[ASSIGNED TASK] The entries below are to be written out again without alteration.

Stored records
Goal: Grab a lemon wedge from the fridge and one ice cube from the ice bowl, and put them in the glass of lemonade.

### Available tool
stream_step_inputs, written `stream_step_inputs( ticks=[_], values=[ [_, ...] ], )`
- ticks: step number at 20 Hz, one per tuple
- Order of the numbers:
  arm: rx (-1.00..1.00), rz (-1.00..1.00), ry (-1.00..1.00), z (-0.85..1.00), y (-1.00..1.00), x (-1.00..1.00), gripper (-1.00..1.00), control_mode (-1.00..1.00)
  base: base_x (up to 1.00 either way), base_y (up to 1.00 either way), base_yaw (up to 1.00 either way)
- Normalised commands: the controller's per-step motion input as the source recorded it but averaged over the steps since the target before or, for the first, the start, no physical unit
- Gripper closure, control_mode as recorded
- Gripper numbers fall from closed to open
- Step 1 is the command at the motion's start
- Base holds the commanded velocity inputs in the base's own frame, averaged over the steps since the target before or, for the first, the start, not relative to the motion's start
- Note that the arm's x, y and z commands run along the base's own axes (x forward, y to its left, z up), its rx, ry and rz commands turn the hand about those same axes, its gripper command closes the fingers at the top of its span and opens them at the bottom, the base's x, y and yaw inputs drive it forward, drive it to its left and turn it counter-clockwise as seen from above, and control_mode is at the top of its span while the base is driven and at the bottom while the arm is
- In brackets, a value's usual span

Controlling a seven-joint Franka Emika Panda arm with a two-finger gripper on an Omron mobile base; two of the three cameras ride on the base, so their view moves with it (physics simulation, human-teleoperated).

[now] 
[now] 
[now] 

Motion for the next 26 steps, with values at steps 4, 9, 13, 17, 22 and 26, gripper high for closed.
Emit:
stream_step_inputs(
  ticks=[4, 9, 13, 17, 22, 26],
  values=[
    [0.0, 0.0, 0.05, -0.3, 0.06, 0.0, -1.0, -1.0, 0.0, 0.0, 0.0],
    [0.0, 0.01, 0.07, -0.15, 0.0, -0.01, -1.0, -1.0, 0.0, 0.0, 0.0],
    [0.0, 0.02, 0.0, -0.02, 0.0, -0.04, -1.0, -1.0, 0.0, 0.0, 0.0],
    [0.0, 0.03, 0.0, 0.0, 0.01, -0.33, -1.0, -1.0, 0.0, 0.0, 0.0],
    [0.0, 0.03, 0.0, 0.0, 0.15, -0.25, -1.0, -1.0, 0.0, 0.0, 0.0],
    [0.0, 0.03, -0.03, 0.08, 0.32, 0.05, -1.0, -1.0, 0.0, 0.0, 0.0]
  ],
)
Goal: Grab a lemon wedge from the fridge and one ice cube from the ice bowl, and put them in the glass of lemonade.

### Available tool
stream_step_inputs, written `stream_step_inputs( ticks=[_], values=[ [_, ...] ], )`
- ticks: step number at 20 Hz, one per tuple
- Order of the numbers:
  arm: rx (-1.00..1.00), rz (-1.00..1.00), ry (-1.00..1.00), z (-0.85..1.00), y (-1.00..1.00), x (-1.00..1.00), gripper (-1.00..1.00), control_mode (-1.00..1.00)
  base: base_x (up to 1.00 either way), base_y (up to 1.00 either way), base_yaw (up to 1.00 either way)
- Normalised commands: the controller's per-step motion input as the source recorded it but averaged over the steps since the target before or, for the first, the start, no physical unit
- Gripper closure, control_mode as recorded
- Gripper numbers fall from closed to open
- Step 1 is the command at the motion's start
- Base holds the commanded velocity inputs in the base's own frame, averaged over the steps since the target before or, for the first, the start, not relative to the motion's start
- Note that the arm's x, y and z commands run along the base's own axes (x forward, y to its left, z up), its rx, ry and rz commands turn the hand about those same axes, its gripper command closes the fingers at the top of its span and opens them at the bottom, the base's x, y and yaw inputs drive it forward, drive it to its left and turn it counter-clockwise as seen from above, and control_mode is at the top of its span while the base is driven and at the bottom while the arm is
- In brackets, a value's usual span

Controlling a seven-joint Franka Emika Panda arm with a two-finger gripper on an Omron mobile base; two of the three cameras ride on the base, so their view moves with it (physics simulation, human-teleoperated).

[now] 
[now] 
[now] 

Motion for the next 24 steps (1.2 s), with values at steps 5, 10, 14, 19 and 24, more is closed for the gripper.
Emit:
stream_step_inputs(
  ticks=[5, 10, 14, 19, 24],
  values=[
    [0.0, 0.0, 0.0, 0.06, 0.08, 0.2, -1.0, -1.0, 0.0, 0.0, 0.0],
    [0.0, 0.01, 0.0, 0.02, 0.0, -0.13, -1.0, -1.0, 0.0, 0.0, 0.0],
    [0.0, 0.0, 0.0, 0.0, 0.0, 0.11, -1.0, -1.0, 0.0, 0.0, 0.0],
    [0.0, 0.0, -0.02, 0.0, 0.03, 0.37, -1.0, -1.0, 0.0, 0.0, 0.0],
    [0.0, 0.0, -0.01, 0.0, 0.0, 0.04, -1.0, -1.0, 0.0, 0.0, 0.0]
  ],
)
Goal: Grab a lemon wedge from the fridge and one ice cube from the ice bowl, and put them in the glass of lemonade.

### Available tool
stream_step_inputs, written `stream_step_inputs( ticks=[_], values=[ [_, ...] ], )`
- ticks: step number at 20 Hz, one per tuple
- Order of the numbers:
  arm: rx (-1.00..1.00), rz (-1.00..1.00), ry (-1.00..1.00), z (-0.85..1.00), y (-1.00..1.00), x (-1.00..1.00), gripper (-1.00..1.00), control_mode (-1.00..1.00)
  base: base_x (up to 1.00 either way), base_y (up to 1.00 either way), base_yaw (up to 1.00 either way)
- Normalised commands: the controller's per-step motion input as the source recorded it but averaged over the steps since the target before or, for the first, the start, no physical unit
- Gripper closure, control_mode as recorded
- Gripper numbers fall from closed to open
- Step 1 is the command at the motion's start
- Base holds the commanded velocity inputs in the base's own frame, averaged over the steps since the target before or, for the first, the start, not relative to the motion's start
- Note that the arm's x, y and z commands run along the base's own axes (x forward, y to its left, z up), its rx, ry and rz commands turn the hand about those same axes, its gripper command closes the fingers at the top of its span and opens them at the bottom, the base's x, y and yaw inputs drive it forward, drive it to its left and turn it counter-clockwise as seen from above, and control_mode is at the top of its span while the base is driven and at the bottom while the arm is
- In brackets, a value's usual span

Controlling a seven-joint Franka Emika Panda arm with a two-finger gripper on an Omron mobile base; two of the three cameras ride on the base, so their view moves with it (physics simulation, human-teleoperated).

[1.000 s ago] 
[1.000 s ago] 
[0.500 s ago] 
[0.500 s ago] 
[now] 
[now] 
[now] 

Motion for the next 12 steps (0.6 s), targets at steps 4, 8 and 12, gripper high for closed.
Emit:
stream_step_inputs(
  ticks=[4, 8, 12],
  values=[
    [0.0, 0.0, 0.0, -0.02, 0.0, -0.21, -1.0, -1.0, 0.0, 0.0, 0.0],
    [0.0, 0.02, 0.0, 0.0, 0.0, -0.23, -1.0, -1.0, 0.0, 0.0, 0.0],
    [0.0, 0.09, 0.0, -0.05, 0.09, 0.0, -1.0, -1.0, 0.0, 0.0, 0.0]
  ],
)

[WRITTEN SOLUTION]
Goal: Grab a lemon wedge from the fridge and one ice cube from the ice bowl, and put them in the glass of lemonade.

### Available tool
stream_step_inputs, written `stream_step_inputs( ticks=[_], values=[ [_, ...] ], )`
- ticks: step number at 20 Hz, one per tuple
- Order of the numbers:
  arm: rx (-1.00..1.00), rz (-1.00..1.00), ry (-1.00..1.00), z (-0.85..1.00), y (-1.00..1.00), x (-1.00..1.00), gripper (-1.00..1.00), control_mode (-1.00..1.00)
  base: base_x (up to 1.00 either way), base_y (up to 1.00 either way), base_yaw (up to 1.00 either way)
- Normalised commands: the controller's per-step motion input as the source recorded it but averaged over the steps since the target before or, for the first, the start, no physical unit
- Gripper closure, control_mode as recorded
- Gripper numbers fall from closed to open
- Step 1 is the command at the motion's start
- Base holds the commanded velocity inputs in the base's own frame, averaged over the steps since the target before or, for the first, the start, not relative to the motion's start
- Note that the arm's x, y and z commands run along the base's own axes (x forward, y to its left, z up), its rx, ry and rz commands turn the hand about those same axes, its gripper command closes the fingers at the top of its span and opens them at the bottom, the base's x, y and yaw inputs drive it forward, drive it to its left and turn it counter-clockwise as seen from above, and control_mode is at the top of its span while the base is driven and at the bottom while the arm is
- In brackets, a value's usual span

Controlling a seven-joint Franka Emika Panda arm with a two-finger gripper on an Omron mobile base; two of the three cameras ride on the base, so their view moves with it (physics simulation, human-teleoperated).

[now] 
[now] 
[now] 

Motion for the next 26 steps, with values at steps 4, 9, 13, 17, 22 and 26, gripper high for closed.
Emit:
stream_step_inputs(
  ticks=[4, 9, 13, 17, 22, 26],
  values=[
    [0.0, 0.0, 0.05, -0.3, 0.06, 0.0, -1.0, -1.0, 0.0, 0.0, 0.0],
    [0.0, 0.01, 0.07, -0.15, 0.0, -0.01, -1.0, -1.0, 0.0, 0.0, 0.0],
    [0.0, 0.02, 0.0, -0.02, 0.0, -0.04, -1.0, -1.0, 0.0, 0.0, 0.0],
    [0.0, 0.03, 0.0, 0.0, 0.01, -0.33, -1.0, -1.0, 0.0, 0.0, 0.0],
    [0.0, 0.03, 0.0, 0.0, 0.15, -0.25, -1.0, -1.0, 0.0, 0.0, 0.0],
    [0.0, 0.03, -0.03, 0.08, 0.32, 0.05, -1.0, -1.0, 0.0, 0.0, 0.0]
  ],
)
Goal: Grab a lemon wedge from the fridge and one ice cube from the ice bowl, and put them in the glass of lemonade.

### Available tool
stream_step_inputs, written `stream_step_inputs( ticks=[_], values=[ [_, ...] ], )`
- ticks: step number at 20 Hz, one per tuple
- Order of the numbers:
  arm: rx (-1.00..1.00), rz (-1.00..1.00), ry (-1.00..1.00), z (-0.85..1.00), y (-1.00..1.00), x (-1.00..1.00), gripper (-1.00..1.00), control_mode (-1.00..1.00)
  base: base_x (up to 1.00 either way), base_y (up to 1.00 either way), base_yaw (up to 1.00 either way)
- Normalised commands: the controller's per-step motion input as the source recorded it but averaged over the steps since the target before or, for the first, the start, no physical unit
- Gripper closure, control_mode as recorded
- Gripper numbers fall from closed to open
- Step 1 is the command at the motion's start
- Base holds the commanded velocity inputs in the base's own frame, averaged over the steps since the target before or, for the first, the start, not relative to the motion's start
- Note that the arm's x, y and z commands run along the base's own axes (x forward, y to its left, z up), its rx, ry and rz commands turn the hand about those same axes, its gripper command closes the fingers at the top of its span and opens them at the bottom, the base's x, y and yaw inputs drive it forward, drive it to its left and turn it counter-clockwise as seen from above, and control_mode is at the top of its span while the base is driven and at the bottom while the arm is
- In brackets, a value's usual span

Controlling a seven-joint Franka Emika Panda arm with a two-finger gripper on an Omron mobile base; two of the three cameras ride on the base, so their view moves with it (physics simulation, human-teleoperated).

[now] 
[now] 
[now] 

Motion for the next 24 steps (1.2 s), with values at steps 5, 10, 14, 19 and 24, more is closed for the gripper.
Emit:
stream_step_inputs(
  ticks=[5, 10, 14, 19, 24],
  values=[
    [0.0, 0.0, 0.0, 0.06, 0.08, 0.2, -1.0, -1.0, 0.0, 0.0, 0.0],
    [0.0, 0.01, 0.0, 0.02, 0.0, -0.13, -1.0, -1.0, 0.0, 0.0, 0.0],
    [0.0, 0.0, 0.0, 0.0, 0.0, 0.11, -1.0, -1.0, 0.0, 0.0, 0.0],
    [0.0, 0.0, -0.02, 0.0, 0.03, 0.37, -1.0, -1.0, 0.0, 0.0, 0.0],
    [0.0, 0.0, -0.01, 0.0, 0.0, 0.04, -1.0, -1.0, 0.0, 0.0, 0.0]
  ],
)
Goal: Grab a lemon wedge from the fridge and one ice cube from the ice bowl, and put them in the glass of lemonade.

### Available tool
stream_step_inputs, written `stream_step_inputs( ticks=[_], values=[ [_, ...] ], )`
- ticks: step number at 20 Hz, one per tuple
- Order of the numbers:
  arm: rx (-1.00..1.00), rz (-1.00..1.00), ry (-1.00..1.00), z (-0.85..1.00), y (-1.00..1.00), x (-1.00..1.00), gripper (-1.00..1.00), control_mode (-1.00..1.00)
  base: base_x (up to 1.00 either way), base_y (up to 1.00 either way), base_yaw (up to 1.00 either way)
- Normalised commands: the controller's per-step motion input as the source recorded it but averaged over the steps since the target before or, for the first, the start, no physical unit
- Gripper closure, control_mode as recorded
- Gripper numbers fall from closed to open
- Step 1 is the command at the motion's start
- Base holds the commanded velocity inputs in the base's own frame, averaged over the steps since the target before or, for the first, the start, not relative to the motion's start
- Note that the arm's x, y and z commands run along the base's own axes (x forward, y to its left, z up), its rx, ry and rz commands turn the hand about those same axes, its gripper command closes the fingers at the top of its span and opens them at the bottom, the base's x, y and yaw inputs drive it forward, drive it to its left and turn it counter-clockwise as seen from above, and control_mode is at the top of its span while the base is driven and at the bottom while the arm is
- In brackets, a value's usual span

Controlling a seven-joint Franka Emika Panda arm with a two-finger gripper on an Omron mobile base; two of the three cameras ride on the base, so their view moves with it (physics simulation, human-teleoperated).

[1.000 s ago] 
[1.000 s ago] 
[0.500 s ago] 
[0.500 s ago] 
[now] 
[now] 
[now] 

Motion for the next 12 steps (0.6 s), targets at steps 4, 8 and 12, gripper high for closed.
Emit:
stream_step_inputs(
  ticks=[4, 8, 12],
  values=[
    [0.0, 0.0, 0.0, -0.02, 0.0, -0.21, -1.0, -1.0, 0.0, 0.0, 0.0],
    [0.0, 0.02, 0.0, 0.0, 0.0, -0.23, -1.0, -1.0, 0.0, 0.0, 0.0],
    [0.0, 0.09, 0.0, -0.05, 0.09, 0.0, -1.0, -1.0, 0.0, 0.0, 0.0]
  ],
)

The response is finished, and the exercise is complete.